Crítica: Star Wars - The Force Awakens


Me convidaram para assistir The Force Awakens, e mesmo contrariada, já que não havia visto os outros filmes, eu fui assistir. Quando soube que teria que fazer essa crítica, senti que não tinha base o suficiente para falar do filme, mas e se eu quisesse mostrar Star Wars exatamente pela visão de alguém que não conhece a saga completa? Então esse texto é em especial para aqueles que, assim como eu, tudo o que você conhece sobre Star Wars é graças ás referências da cultura POP e á piadinha de amigos.

Acredito que Star Wars VII veio apresentando novos personagens exatamente para atrair um novo público. Quero dizer, os primeiros filmes foram lançados nos anos 70 e, claro, com quase 40 anos de história, daqui a pouco seus atores principais não estarão mais aqui (infelizmente, é a lei da vida), então, pra começar, achei interessante eles misturarem novos personagens com os personagens antigos, meio que fazendo os atores originais passarem o bastão para novos atores de maneira digna, sem substituir aqueles que consideramos insubstituíveis.

Descobri que você não precisa, necessariamente, assistir aos outros filmes para assistir Star Wars: O Despertar da Força. Claro que tendo assistido aos outros filmes, você entende certas referências que não entenderia se não tivesse assistido, mas O Despertar da Força é uma história bem fechada, explica bem as razões dos personagens e não tem erro: você vai entender e até se envolver na história.

O enredo do filme é bem simples: Luke Skywalker (Mark Hamill) é o último Jedi (guardião do lado da luz da Força) e está desaparecido. A General - antes Princesa - Leia (Carrie Fisher), irmã de Luke e Líder da Resistência, mandou um piloto em busca de um mapa com a localização de Skywalker. Esse piloto, Poe Dameron (Oscar Isaac), é atacado pela Primeira Ordem, uma organização política e militar que luta contra a Resistência pelo controle da galáxia.

Poe é capturado, mas antes disso esconde o mapa em seu android BB-8, que foge e acaba esbarrando em Rey (Daisy Ridley), uma humana sensível a Força que vivia por conta própria em um planeta ferro velho. Rey acaba se simpatizando com o android (quem não se simpatiza, né?) e acaba ficando com ele, mesmo sem saber que ele guardava algo tão precioso.

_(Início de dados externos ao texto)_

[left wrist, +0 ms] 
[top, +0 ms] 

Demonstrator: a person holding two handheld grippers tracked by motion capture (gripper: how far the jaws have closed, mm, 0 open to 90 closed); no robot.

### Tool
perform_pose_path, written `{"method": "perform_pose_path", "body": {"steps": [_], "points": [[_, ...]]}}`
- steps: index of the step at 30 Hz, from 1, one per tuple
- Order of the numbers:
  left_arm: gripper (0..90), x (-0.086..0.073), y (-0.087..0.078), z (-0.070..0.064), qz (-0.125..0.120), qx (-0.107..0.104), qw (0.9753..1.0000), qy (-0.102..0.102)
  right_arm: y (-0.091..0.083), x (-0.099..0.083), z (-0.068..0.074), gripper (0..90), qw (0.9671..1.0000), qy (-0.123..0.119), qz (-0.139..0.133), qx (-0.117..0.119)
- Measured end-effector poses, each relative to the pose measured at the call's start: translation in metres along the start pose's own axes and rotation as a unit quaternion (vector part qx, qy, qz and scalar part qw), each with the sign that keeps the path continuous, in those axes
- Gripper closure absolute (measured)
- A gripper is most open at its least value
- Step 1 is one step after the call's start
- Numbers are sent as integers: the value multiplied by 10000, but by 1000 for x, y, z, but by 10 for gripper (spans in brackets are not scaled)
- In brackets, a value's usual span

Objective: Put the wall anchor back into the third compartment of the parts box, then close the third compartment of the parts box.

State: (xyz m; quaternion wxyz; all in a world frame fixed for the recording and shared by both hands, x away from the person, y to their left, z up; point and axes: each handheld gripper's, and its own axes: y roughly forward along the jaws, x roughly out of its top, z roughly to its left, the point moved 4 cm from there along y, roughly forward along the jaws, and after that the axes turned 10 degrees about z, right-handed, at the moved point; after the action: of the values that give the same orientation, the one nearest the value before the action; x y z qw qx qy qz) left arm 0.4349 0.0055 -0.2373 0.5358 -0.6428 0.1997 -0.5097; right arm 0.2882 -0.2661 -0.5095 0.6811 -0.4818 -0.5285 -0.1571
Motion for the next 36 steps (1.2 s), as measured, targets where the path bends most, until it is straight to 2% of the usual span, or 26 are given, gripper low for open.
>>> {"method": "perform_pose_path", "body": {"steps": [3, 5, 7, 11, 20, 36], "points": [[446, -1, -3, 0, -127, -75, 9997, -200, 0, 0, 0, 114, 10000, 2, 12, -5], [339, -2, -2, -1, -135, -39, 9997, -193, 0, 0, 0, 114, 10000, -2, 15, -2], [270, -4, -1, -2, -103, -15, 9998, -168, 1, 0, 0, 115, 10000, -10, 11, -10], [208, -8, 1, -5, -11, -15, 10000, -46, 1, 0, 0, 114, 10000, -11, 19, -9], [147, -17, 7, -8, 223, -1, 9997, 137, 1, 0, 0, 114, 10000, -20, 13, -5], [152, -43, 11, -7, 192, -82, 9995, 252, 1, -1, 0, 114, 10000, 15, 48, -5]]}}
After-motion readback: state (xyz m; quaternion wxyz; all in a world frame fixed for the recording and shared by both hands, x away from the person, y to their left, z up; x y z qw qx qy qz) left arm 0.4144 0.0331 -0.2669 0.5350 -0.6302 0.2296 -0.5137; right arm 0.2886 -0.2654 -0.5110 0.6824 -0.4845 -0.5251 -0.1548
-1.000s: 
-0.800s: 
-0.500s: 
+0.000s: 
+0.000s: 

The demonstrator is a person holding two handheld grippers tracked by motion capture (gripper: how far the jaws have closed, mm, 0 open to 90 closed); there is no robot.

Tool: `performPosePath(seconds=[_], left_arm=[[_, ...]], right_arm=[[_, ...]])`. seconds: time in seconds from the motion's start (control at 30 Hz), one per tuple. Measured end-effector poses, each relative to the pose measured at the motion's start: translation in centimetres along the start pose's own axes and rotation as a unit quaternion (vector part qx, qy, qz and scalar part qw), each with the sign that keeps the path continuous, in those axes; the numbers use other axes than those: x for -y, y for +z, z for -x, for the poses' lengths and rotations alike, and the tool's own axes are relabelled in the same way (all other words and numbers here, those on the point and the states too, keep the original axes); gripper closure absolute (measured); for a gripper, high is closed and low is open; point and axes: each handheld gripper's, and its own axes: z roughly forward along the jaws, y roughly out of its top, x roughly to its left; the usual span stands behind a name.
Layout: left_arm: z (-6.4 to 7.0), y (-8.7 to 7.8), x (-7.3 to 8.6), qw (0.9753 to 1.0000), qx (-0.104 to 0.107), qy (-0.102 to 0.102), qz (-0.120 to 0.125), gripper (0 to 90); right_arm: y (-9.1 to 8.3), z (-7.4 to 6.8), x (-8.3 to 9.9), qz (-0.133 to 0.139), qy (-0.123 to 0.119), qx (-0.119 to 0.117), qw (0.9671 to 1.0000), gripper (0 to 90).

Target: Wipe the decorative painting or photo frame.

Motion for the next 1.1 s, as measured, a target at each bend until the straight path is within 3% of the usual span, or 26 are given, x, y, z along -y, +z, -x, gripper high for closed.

Voltando á Poe, o piloto acaba recebendo ajuda de um Stormtrooper (soldado da Primeira Ordem) que também queria fugir de lá por não compactuar com a organização militar. Ambos fogem e na aterrissagem forçada, Finn (John Boyega) - o Stormtrooper - esbarra com Rey e BB-8 e conta o que o android está guardando. A partir daí, começa a aventura para entregar BB-8 em segurança para a General Leia.

Achei ótima a escolha dos protagonistas do filme, mesmo sendo atores pouquíssimos conhecidos antes de Star Wars. Daisy Ridley e John Boyega fizeram de Rey e Finn personagens super carismáticos e que divertiu o público com seu relacionamento meio atrapalhado. Rey tem uma personalidade incrível e Finn é muito engraçado, mesmo sem querer.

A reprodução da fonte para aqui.